After investing in the most advanced network infrastructure, the highest bandwidth links, the shiniest SDN controller, and the latest Cloud automation tools, your expectation is to fully utilize each link, whether 100GbE, 25GbE, or legacy 10GbE, in order to reach the highest IOPs measurements with your Software Defined Storage solution. But, is a collection of the cutting edge technologies enough?
Moving to a scale-out paradigm is a common practice today. Especially with hyper-converged solutions, data traffic is continuously running east-west between storage and compute server nodes. Even with 10GbE interfaces on individual servers, the aggregated data flow can fully utilize 100GbE links between leaf and spine layer switches. In addition, software defined storage generates extra traffic to maintain the solution, providing yet another source to consume network bandwidth.
To get the most from your network equipment, one needs to look at it from a PCIe to PCIe perspective, define the specific use case, and run a few simulations. Let us consider a simple example of an OpenStack deployment:
- Dual 10GbE SFP port NICs on a medium density rack of 40 compute servers, 60 VMs per server
- Layer 2 between ToR and Server with high availability requirement
- Layer 3 between ToR and Aggregation layer, VXLAN Overlay and Nuage SDN controller
- Storage is Ceph connected with 50GbE QSFP28 dual ports
Now, where are those pesky bottlenecks?
VXLAN UDP packets are hitting the NIC card on the server, and the NIC has no idea what to do with this creature, so it pushes it up to the kernel. Once the software is involved in the data plane, it is game over for high performance. The only way to sustain 10Gbps is for the NIC to know how to get inside the UDP packet and parse it for checksum, RSS, TSS and other operations that are natively handled with simple VLAN. If the NIC cannot do that, then the CPU will need to, and that will come at the expense of your application.

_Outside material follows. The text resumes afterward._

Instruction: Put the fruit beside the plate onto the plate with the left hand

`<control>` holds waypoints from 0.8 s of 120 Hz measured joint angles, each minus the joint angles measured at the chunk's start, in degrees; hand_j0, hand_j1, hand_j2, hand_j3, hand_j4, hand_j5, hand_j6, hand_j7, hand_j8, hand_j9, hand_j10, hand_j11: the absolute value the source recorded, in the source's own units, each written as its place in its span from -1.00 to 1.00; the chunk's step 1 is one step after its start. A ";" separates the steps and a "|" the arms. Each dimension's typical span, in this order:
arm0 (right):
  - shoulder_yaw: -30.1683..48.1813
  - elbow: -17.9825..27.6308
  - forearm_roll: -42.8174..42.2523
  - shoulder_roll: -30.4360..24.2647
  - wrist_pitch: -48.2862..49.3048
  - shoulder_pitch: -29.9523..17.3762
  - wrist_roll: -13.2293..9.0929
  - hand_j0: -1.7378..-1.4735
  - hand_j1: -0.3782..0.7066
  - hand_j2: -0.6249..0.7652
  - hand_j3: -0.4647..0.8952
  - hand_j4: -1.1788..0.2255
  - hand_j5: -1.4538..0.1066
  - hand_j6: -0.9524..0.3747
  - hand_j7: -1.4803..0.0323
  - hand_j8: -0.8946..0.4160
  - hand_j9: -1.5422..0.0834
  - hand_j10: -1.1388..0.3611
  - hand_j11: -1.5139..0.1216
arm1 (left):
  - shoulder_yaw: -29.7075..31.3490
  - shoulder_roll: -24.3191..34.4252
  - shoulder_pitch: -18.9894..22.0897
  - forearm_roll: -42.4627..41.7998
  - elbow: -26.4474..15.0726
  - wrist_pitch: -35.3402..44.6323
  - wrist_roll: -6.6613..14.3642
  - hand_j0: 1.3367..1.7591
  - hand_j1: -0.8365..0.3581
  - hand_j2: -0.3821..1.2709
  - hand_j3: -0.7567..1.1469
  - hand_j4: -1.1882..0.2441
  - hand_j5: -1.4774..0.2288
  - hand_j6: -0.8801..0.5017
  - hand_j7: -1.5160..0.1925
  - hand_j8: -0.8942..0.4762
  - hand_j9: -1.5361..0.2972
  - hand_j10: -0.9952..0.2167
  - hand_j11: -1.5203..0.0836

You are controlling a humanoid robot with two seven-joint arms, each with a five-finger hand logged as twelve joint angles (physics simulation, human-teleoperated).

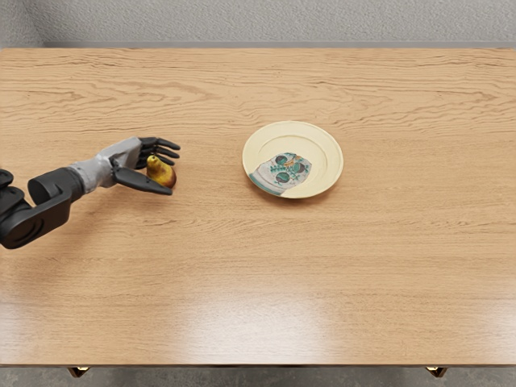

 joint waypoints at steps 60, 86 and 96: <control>0.00 0.00 0.01 0.00 0.00 0.02 0.00 -0.40 -0.91 -0.11 -0.32 0.66 0.84 0.41 0.93 0.34 0.87 0.50 0.82 | -0.02 0.35 0.25 0.09 -0.05 -0.15 0.12 0.52 -0.04 -0.41 -0.21 -0.06 -0.05 -0.48 0.00 -0.45 -0.05 -0.15 0.06; 0.00 0.00 0.00 0.00 0.00 0.01 0.00 -0.40 -0.91 -0.11 -0.32 0.66 0.84 0.41 0.93 0.34 0.87 0.50 0.82 | -0.19 0.87 0.18 0.12 0.21 0.05 0.11 0.52 -0.08 -0.37 -0.21 -0.13 -0.14 -0.54 -0.10 -0.42 -0.14 -0.15 -0.03; 0.00 0.00 0.00 0.00 0.00 0.00 0.00 -0.40 -0.91 -0.11 -0.32 0.66 0.84 0.41 0.93 0.34 0.87 0.50 0.82 | -0.19 0.88 0.11 0.16 0.32 0.10 0.23 0.51 -0.12 -0.32 -0.21 -0.16 -0.19 -0.58 -0.15 -0.38 -0.18 -0.12 -0.08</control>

So, till now we were able to achieve higher CPU and lower performance, but what about the switch?
Can my switch sustain the 100GbE between the ToR and Spine? Losing packets means re-transmissions, how can you be sure that your switch has zero packet loss?
Ceph is now pushing 50GbE to the compute nodes 10GbE interfaces; congestion occurs and you cannot design it in a way that the congestion points will be predictable since the computes are dispersed. So, the question remains, can you ensure the switch will be able to handle this kind of congestion fairly?
There is a need for VXLAN Termination End Point (VTEP) to connect bare-metal servers to the virtual networks. This should be handled by the switch hardware. Another VTEP can be done on the Hypervisor, but then the OVS becomes the bottleneck. So, what if we offloaded it to the NIC?
I can continue on and on about the TCP/IP flow that involves the CPU in the network operations, but now let’s talk about deployment 100GbE infrastructure and getting 100GbE SDN deployment via:
- Mellanox ConnectX4-Lx on your Servers provides VXLAN offload with a single parameter configuration on the driver.
- Provide your Nuage SDN controller the ability to do VXLAN terminating on the Server but with hardware OVS offload; Mellanox ASAP² provides OVS Offload with Nuage integration on ConnectX®4-Lx.
- Provide your Nuage SDN controller the ability to do VXLAN terminating on the ToR for bare metal servers and other L2 gateway requirements.
- Switch that is running L2 and L3 at scale, not losing packets and can handle congestion scenarios so Mellanox Spectrum™-based switches are not losing packets and they still provide fair buffering for each of the device ports. This is not a trivial accomplishment.
- In 1RU, two SN2100 Spectrum-based switches serve 40 x 10GbE servers in MLAG topology with no oversubscription using 400GbE downlinks and 400GbE uplinks.
- Run your Ansible, Puppet or other automation tools for the servers as for the Network Operating System (NOS), Cumulus Linux over Spectrum-based switches.
- Note that fabric monitoring and provisioning tool for the switch and NIC that can be launched from Horizon or vSphere or from any VM: Mellanox NEO.
- A tool that can provision the transformation of network types for Ironic and that has an ML2 mechanism driver interface: Mellanox NEO:
- Reduce complexity by choosing inbox solutions.
And now, what about 25GbE from the server to the Top of Rack switch? You have the infrastructure, make sure that your cables are SFP28 capable, the form factor is the same and you are all set for the next step. You are now ready for 25G.